#### Work request
Please give the whole listing again exactly, without any of its pictures.

━━━

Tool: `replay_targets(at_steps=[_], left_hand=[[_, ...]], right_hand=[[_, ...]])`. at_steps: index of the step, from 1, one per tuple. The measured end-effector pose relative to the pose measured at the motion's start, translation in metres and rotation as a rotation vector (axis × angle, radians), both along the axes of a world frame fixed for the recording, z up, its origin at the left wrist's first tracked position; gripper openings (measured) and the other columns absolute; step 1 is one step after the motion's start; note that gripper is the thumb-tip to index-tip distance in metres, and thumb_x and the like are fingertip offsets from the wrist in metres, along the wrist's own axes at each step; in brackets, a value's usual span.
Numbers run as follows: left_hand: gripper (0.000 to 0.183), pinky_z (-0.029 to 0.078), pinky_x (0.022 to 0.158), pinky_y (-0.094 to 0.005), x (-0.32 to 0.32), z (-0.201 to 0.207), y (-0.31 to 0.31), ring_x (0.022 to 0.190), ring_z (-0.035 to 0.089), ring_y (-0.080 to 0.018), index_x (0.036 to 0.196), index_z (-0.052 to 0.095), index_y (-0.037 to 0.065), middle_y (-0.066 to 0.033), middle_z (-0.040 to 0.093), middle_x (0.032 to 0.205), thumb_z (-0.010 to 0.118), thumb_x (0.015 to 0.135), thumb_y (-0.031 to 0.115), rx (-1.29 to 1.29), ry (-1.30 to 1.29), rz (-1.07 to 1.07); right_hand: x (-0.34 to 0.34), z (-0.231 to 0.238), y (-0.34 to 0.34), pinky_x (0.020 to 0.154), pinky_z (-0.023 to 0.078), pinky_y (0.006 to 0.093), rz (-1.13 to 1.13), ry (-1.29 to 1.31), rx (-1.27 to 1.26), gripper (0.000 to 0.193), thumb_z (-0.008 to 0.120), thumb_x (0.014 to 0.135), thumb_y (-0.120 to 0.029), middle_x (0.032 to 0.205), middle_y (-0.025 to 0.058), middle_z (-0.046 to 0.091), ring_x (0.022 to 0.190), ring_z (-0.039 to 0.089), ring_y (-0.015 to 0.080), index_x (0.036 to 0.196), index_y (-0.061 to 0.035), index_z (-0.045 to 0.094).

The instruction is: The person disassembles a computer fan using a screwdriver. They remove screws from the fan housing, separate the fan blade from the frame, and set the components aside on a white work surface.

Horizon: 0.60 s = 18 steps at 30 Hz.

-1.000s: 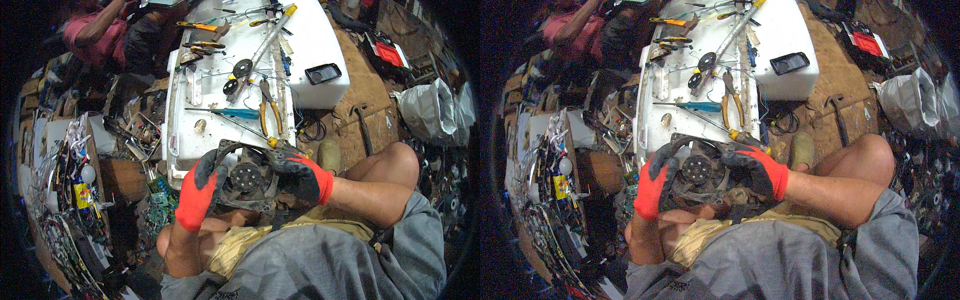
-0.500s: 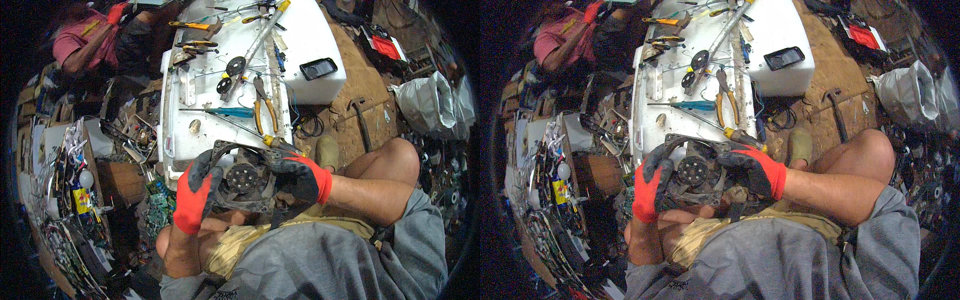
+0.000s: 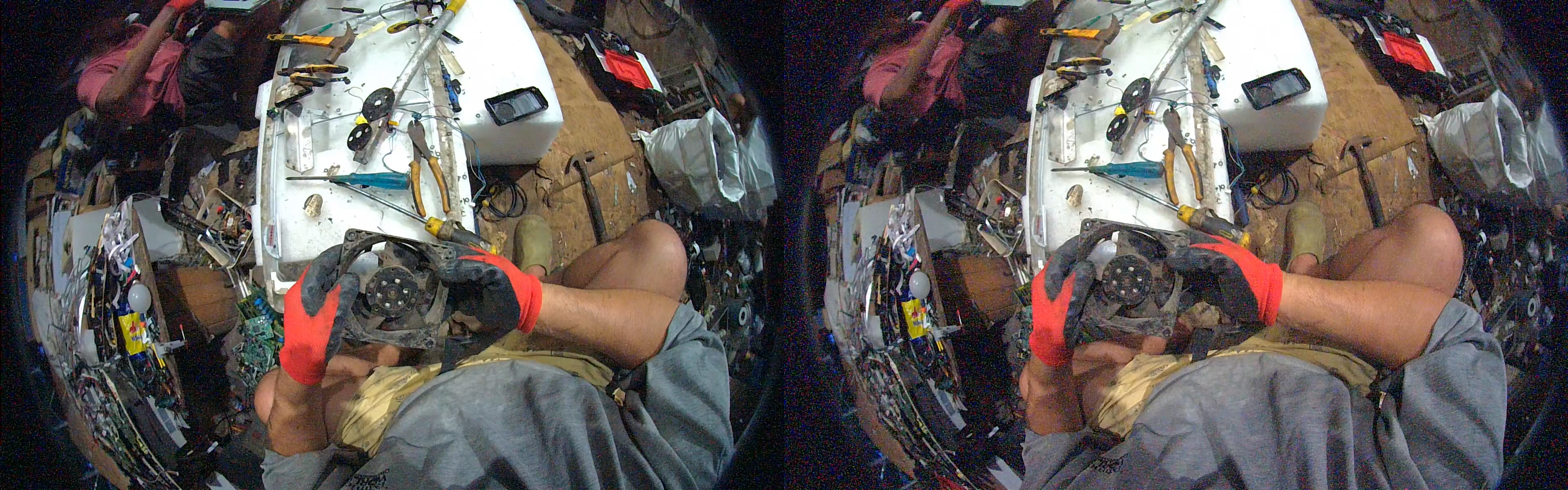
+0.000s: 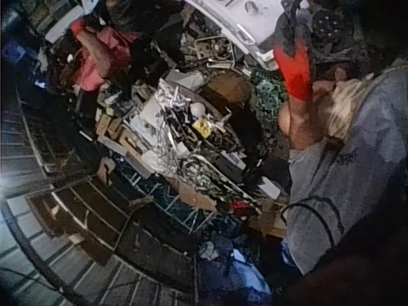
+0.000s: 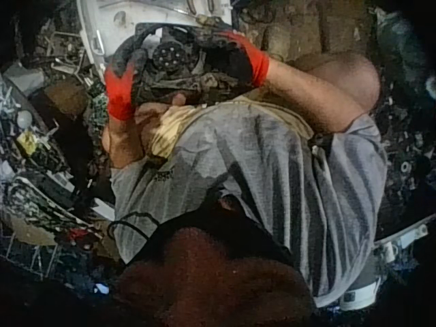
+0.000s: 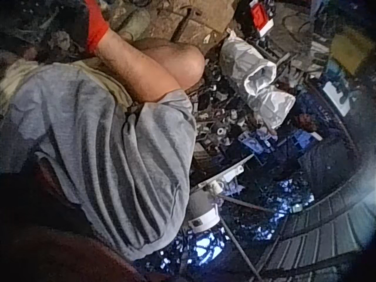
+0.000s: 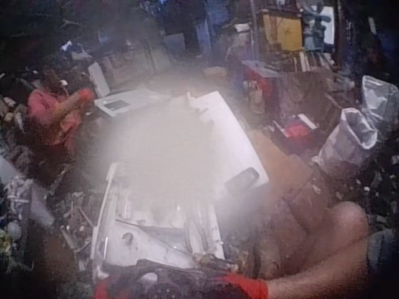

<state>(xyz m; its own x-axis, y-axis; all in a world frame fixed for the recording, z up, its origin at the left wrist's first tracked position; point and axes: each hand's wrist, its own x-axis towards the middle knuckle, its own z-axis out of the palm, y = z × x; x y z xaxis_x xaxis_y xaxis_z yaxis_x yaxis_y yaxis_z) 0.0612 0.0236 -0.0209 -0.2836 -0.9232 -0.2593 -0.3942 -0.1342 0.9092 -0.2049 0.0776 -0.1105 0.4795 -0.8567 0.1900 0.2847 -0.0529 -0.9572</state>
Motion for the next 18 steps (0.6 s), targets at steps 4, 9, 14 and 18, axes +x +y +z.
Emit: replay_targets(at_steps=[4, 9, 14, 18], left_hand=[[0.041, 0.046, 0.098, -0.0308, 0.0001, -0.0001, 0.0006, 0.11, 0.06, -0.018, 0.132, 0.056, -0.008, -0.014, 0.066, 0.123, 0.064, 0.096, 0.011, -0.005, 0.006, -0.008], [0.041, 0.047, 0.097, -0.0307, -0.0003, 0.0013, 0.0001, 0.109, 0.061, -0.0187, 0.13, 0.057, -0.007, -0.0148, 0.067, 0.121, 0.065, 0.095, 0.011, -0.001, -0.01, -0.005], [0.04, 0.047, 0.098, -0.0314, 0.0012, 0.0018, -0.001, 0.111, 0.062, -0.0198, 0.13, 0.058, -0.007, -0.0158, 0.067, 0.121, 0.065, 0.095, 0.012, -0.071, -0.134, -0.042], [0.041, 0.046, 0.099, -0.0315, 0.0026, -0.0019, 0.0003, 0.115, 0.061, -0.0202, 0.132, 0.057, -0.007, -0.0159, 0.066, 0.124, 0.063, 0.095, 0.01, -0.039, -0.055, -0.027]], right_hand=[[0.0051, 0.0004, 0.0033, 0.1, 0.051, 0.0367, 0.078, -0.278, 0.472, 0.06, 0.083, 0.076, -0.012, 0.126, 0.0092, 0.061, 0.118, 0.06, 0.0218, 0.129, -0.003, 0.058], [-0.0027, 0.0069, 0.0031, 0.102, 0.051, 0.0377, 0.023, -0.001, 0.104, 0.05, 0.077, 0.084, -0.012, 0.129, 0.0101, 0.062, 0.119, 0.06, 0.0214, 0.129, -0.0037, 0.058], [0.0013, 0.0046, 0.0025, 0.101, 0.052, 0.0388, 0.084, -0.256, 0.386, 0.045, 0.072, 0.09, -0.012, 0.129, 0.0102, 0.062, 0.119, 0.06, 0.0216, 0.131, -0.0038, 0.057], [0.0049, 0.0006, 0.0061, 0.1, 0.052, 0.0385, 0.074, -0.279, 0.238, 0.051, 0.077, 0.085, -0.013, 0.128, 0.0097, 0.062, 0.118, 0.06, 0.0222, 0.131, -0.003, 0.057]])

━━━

#### Answer
Tool: `replay_targets(at_steps=[_], left_hand=[[_, ...]], right_hand=[[_, ...]])`. at_steps: index of the step, from 1, one per tuple. The measured end-effector pose relative to the pose measured at the motion's start, translation in metres and rotation as a rotation vector (axis × angle, radians), both along the axes of a world frame fixed for the recording, z up, its origin at the left wrist's first tracked position; gripper openings (measured) and the other columns absolute; step 1 is one step after the motion's start; note that gripper is the thumb-tip to index-tip distance in metres, and thumb_x and the like are fingertip offsets from the wrist in metres, along the wrist's own axes at each step; in brackets, a value's usual span.
Numbers run as follows: left_hand: gripper (0.000 to 0.183), pinky_z (-0.029 to 0.078), pinky_x (0.022 to 0.158), pinky_y (-0.094 to 0.005), x (-0.32 to 0.32), z (-0.201 to 0.207), y (-0.31 to 0.31), ring_x (0.022 to 0.190), ring_z (-0.035 to 0.089), ring_y (-0.080 to 0.018), index_x (0.036 to 0.196), index_z (-0.052 to 0.095), index_y (-0.037 to 0.065), middle_y (-0.066 to 0.033), middle_z (-0.040 to 0.093), middle_x (0.032 to 0.205), thumb_z (-0.010 to 0.118), thumb_x (0.015 to 0.135), thumb_y (-0.031 to 0.115), rx (-1.29 to 1.29), ry (-1.30 to 1.29), rz (-1.07 to 1.07); right_hand: x (-0.34 to 0.34), z (-0.231 to 0.238), y (-0.34 to 0.34), pinky_x (0.020 to 0.154), pinky_z (-0.023 to 0.078), pinky_y (0.006 to 0.093), rz (-1.13 to 1.13), ry (-1.29 to 1.31), rx (-1.27 to 1.26), gripper (0.000 to 0.193), thumb_z (-0.008 to 0.120), thumb_x (0.014 to 0.135), thumb_y (-0.120 to 0.029), middle_x (0.032 to 0.205), middle_y (-0.025 to 0.058), middle_z (-0.046 to 0.091), ring_x (0.022 to 0.190), ring_z (-0.039 to 0.089), ring_y (-0.015 to 0.080), index_x (0.036 to 0.196), index_y (-0.061 to 0.035), index_z (-0.045 to 0.094).

The instruction is: The person disassembles a computer fan using a screwdriver. They remove screws from the fan housing, separate the fan blade from the frame, and set the components aside on a white work surface.

Horizon: 0.60 s = 18 steps at 30 Hz.

-1.000s: 
-0.500s: 
+0.000s: 
+0.000s: 
+0.000s: 
+0.000s: 
+0.000s: 

<state>(xyz m; its own x-axis, y-axis; all in a world frame fixed for the recording, z up, its origin at the left wrist's first tracked position; point and axes: each hand's wrist, its own x-axis towards the middle knuckle, its own z-axis out of the palm, y = z × x; x y z xaxis_x xaxis_y xaxis_z yaxis_x yaxis_y yaxis_z) 0.0612 0.0236 -0.0209 -0.2836 -0.9232 -0.2593 -0.3942 -0.1342 0.9092 -0.2049 0.0776 -0.1105 0.4795 -0.8567 0.1900 0.2847 -0.0529 -0.9572</state>
Motion for the next 18 steps (0.6 s), targets at steps 4, 9, 14 and 18, axes +x +y +z.
Emit: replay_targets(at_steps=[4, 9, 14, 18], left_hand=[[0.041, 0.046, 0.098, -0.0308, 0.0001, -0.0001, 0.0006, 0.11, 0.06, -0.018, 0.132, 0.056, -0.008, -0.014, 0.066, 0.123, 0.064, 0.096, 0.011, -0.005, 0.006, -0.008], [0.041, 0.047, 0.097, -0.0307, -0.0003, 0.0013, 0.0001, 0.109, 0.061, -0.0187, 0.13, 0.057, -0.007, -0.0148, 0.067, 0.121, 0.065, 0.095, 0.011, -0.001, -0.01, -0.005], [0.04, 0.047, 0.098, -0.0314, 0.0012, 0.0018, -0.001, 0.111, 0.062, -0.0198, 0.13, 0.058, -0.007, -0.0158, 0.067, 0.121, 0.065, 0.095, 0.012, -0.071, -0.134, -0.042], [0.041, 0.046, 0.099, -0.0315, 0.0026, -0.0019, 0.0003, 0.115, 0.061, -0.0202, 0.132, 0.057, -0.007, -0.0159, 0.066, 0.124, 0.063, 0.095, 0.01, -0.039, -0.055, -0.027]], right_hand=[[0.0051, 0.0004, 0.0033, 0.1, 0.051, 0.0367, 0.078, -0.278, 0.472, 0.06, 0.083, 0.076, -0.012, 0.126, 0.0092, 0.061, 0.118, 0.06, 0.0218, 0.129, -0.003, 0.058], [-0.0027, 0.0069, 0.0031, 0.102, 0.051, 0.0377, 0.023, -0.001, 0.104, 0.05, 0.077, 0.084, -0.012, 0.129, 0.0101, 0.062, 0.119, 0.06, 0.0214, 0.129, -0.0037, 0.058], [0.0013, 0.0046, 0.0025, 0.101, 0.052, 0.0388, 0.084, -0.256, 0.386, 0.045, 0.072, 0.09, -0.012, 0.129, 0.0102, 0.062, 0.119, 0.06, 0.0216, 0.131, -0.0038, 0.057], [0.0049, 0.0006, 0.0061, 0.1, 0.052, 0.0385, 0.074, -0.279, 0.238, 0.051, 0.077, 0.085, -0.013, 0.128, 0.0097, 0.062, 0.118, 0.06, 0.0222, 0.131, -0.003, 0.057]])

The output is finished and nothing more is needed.